A New Prostate Cancers Treatment Strategy.
Conventional prudence has it that pongy levels of testosterone help prostate cancers grow. However, a new, small swatting suggests that a treatment strategy called bipolar androgen therapy - where patients alternative between low and high levels of testosterone - might make prostate tumors more responsive to labarum hormonal therapy. As the researchers explained, the primary treatment for advanced prostate cancer is hormonal therapy, which lowers levels of testosterone to stop the tumor from growing. But there's a problem: Prostate cancer cells inevitably worst the therapy by increasing their ability to suck up any unused testosterone in the body.

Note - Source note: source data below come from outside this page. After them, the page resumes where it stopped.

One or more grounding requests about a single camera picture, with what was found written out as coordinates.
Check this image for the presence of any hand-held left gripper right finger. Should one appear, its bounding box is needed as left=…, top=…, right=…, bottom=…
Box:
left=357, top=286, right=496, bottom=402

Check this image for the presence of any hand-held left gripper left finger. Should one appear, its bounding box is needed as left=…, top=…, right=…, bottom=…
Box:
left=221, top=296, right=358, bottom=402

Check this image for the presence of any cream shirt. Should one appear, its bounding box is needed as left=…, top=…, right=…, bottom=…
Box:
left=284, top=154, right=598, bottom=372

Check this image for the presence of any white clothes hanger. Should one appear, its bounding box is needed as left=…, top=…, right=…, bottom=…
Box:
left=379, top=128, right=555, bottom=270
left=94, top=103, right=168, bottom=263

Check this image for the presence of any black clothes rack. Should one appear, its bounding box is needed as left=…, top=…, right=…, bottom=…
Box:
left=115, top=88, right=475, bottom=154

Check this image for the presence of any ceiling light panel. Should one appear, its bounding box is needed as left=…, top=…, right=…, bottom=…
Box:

The new strategy forces the tumor to respond again to higher testosterone levels, portion to reverse its resistance to standard therapy, the researchers say. If confirmed in several ceaseless larger trials, "this could lead to a new treatment approach" for prostate cancers that have grown unaffected to hormonal therapy, said lead researcher Dr Michael Schweizer, an aid professor of oncology at the University of Washington School of Medicine in Seattle.

So "It needs to be stressed that bipolar androgen treatment is not ready for adoption into routine clinical practice, since these studies have not been completed. The backfire was published Jan 7, 2015 in the journal Science Translational Medicine. For the study, 16 men with hormone therapy-resistant prostate cancer received bipolar androgen therapy. Of these patients, seven had their cancer go into remission. In four men, tumors shrank, and in one man, tumors disappeared completely, the researchers report.

Overall, "50 percent of patients had declines in their PSA prostate determined antigen and 50 percent had shrinkage of their cancer". PSA levels are a guide extraordinary of prostate cancer activity, as prudent in a blood test. Senior den maker Dr Samuel Denmeade is co-director of the prostate cancer program at Johns Hopkins University in Baltimore. He believes the creative approach has benefits beyond its efficacy on cancer cells.

That's because restoring a man's testosterone levels also reduced the side belongings of hormone therapy, which include mood swings and not being able to have intercourse. "For the most part, men said they felt great. Most of the men felt relish they had more energy. Men on hormone therapy who couldn't have sex could have sex again, so they were very happy about that". And although testosterone levels alternated between high-priced and low, the men seemed to tolerate the treatment well.

Denmeade stressed that this treatment is not a cure, but a nature to make men feel better and extend the time standard hormonal therapy remains effective. "Maybe men will function longer, but we don't know that yet. According to Denmeade, men enrolled in the meditate on didn't have any symptoms from their cancer, such as pain, and had been on standard hormonal cure for an average of four years. They had also suffered a side effect of standard hormonal analysis - impotence - for at least one year.

Bipolar androgen therapy is probably not for "men who have not yet had any remedying for prostate cancer". Moreover, the long-term effects or dangers of the therapy aren't yet known. Only longer, larger trials will remedy uncover any risks associated with the treatment. And one wonderful worries that alternating testosterone levels could actually shorten men's lives. "A cancer stall could escape and grow, as happened in breast cancer when this method was tried with estrogen, causing antediluvian death," said Dr Anthony D'Amico, chief of radiation oncology at Brigham and Women's Hospital in Boston english. D'Amico agreed with the scan authors that bipolar androgen group therapy is not ready to be used in clinical practice and doctors should wait for the results of ongoing trials before oblation it to men.